At the core of every great sport is great storytelling. Mighty heroes take one another on, and overcome insurmountable obstacles in pursuit of glory.
The leather patches, helmet designs, and in in the current fashion conscious age, tattoos in motorcycle racing bear this out: everywhere you look are nothing to loses, against all odds’, and never give ups.
Motorcycle racing has so many truly great story lines that it doesn’t need any artificial plot twists or turns to hold the viewer’s interest.
Sometimes, though, it feels like the script writer for MotoGP gets a bit lazy. The hero whose efforts went unrewarded at one race goes on to win the next race. The villain of the piece one weekend immediately gets his comeuppance the following week.
The plot lines are so self-evident and obvious that it they become more cheap made-for-TV melodrama than a grand sweeping blockbuster the sport deserves. It’s all just a little bit too obvious.
So it was on Saturday in Austin. The story of the day had been telegraphed two weeks ago in Argentina: the reigning world champion Marc Márquez made a stupid mistake on the grid before the start of the race, then turned into a one-man crime spree trying to make up for the ground he had lost, culminating in a collision with his arch rival Valentino Rossi, reigniting the slumbering war which has existed between the two since the 2015 season.

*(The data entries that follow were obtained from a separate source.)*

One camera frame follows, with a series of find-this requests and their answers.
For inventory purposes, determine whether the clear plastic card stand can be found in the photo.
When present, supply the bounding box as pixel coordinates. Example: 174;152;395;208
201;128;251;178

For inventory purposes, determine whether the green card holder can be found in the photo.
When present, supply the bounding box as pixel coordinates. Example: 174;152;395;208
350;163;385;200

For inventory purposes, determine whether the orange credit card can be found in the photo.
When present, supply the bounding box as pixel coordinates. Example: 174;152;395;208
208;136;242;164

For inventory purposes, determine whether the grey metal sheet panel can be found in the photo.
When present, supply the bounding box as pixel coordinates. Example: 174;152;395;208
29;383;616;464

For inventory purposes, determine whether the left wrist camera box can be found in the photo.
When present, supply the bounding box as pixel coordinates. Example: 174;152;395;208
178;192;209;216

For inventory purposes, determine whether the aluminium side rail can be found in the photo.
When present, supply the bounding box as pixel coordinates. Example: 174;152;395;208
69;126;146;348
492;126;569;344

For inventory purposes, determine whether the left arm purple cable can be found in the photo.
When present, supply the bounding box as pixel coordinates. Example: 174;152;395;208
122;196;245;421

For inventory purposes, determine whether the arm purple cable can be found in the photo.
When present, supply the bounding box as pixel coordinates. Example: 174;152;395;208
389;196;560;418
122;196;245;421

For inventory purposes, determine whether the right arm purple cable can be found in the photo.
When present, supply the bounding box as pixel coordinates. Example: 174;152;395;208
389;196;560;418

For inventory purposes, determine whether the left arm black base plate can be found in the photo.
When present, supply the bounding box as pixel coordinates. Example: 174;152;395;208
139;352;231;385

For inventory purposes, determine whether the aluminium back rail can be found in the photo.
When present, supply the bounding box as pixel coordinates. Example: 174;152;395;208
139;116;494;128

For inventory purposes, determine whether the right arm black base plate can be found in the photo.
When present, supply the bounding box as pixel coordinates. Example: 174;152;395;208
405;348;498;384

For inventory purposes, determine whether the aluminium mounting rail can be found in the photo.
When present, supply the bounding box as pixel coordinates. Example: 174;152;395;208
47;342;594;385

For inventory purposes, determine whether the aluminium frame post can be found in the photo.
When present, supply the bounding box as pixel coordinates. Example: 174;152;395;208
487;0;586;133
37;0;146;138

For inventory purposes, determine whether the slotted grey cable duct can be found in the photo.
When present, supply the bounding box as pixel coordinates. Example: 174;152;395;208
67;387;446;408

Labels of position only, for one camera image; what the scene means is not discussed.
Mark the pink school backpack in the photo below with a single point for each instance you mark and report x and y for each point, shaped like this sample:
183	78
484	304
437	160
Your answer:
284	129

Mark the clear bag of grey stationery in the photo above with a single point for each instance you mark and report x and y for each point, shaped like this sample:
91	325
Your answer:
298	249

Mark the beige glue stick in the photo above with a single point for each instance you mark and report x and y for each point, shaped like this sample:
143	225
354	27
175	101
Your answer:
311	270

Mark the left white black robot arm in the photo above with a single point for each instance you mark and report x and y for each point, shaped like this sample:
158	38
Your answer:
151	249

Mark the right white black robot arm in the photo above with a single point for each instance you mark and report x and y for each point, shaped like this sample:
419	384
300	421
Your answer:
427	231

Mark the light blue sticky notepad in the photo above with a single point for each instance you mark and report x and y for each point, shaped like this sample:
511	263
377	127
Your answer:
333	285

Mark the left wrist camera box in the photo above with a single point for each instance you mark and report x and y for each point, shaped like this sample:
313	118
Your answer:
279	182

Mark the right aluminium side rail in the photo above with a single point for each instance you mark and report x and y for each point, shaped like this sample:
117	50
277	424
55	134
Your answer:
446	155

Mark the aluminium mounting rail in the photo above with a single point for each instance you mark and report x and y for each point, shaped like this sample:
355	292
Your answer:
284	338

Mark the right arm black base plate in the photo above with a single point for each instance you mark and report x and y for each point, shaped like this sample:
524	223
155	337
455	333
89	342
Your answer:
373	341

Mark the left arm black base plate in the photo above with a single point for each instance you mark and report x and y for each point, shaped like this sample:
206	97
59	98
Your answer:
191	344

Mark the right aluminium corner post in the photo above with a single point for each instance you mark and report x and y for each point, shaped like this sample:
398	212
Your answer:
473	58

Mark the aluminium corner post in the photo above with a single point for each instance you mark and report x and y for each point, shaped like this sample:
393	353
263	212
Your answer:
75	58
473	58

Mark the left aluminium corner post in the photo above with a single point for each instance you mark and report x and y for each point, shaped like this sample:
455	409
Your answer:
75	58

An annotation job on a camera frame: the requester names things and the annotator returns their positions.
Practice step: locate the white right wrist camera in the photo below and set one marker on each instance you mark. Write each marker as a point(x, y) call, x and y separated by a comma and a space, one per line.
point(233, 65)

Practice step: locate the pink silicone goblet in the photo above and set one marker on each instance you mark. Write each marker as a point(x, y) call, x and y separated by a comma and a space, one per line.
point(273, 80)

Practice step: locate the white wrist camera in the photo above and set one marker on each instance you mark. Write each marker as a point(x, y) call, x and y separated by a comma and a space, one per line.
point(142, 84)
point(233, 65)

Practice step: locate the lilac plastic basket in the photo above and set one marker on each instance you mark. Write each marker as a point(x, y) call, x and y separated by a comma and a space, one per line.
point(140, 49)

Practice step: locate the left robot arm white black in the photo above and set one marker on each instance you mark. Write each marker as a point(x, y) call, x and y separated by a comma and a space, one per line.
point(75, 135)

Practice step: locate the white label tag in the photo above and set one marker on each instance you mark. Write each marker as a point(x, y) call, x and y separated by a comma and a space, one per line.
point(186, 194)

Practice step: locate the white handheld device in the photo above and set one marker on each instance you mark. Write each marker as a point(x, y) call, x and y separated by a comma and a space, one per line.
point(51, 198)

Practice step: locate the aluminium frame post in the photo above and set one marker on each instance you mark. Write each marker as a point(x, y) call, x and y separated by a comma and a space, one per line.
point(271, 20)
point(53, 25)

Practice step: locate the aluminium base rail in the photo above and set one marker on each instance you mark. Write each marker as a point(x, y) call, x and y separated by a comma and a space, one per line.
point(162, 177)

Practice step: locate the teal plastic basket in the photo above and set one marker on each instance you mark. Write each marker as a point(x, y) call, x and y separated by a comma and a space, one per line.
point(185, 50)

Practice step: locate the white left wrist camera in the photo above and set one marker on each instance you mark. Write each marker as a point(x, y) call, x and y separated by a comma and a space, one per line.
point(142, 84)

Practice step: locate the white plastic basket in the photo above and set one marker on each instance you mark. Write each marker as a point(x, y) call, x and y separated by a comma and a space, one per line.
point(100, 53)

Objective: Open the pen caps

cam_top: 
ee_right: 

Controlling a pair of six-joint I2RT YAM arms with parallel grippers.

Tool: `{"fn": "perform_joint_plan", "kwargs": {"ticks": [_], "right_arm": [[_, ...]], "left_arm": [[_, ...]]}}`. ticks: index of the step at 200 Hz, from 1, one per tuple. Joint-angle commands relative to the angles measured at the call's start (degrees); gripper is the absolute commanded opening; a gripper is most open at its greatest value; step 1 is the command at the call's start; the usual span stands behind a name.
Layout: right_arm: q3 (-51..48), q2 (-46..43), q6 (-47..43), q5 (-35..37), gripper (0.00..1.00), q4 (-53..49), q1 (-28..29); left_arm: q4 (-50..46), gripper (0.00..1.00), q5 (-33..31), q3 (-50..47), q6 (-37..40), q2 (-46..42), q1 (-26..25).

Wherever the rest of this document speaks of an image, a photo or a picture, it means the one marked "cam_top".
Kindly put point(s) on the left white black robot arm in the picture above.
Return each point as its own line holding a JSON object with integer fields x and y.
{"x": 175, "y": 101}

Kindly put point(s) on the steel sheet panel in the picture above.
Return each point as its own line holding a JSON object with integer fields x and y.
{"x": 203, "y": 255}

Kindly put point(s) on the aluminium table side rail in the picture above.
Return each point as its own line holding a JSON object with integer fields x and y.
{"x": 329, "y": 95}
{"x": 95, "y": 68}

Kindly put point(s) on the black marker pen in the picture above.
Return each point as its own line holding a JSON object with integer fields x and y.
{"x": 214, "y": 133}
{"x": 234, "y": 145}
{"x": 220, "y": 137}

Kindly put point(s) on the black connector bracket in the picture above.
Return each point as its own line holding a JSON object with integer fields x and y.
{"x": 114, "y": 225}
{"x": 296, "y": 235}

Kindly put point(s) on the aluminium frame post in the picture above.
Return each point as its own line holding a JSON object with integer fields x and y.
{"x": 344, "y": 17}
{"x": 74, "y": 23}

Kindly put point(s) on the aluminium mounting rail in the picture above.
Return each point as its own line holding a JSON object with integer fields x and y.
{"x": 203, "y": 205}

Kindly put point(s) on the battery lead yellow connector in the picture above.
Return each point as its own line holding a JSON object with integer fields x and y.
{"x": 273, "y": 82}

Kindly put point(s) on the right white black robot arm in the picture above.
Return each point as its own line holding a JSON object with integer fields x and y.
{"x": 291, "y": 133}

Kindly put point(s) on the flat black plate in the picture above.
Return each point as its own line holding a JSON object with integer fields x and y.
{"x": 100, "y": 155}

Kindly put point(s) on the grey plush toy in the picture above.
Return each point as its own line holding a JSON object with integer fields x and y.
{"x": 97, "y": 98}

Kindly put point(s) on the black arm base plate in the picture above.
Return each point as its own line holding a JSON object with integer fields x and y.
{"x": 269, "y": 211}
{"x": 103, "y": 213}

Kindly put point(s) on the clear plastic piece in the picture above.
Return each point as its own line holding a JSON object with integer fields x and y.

Two weeks later, at the regular meeting of the Safety Commission, where the riders meet the series organizers to discuss how to improve the safety of the sport, Dorna CEO Carmelo Ezpeleta promises that in future, the penalties handed down by the FIM Panel of Stewards would be more severe, to try to prevent a repeat of the reckless actions such as those committed by Marc Márquez at Termas De Rio Hondo.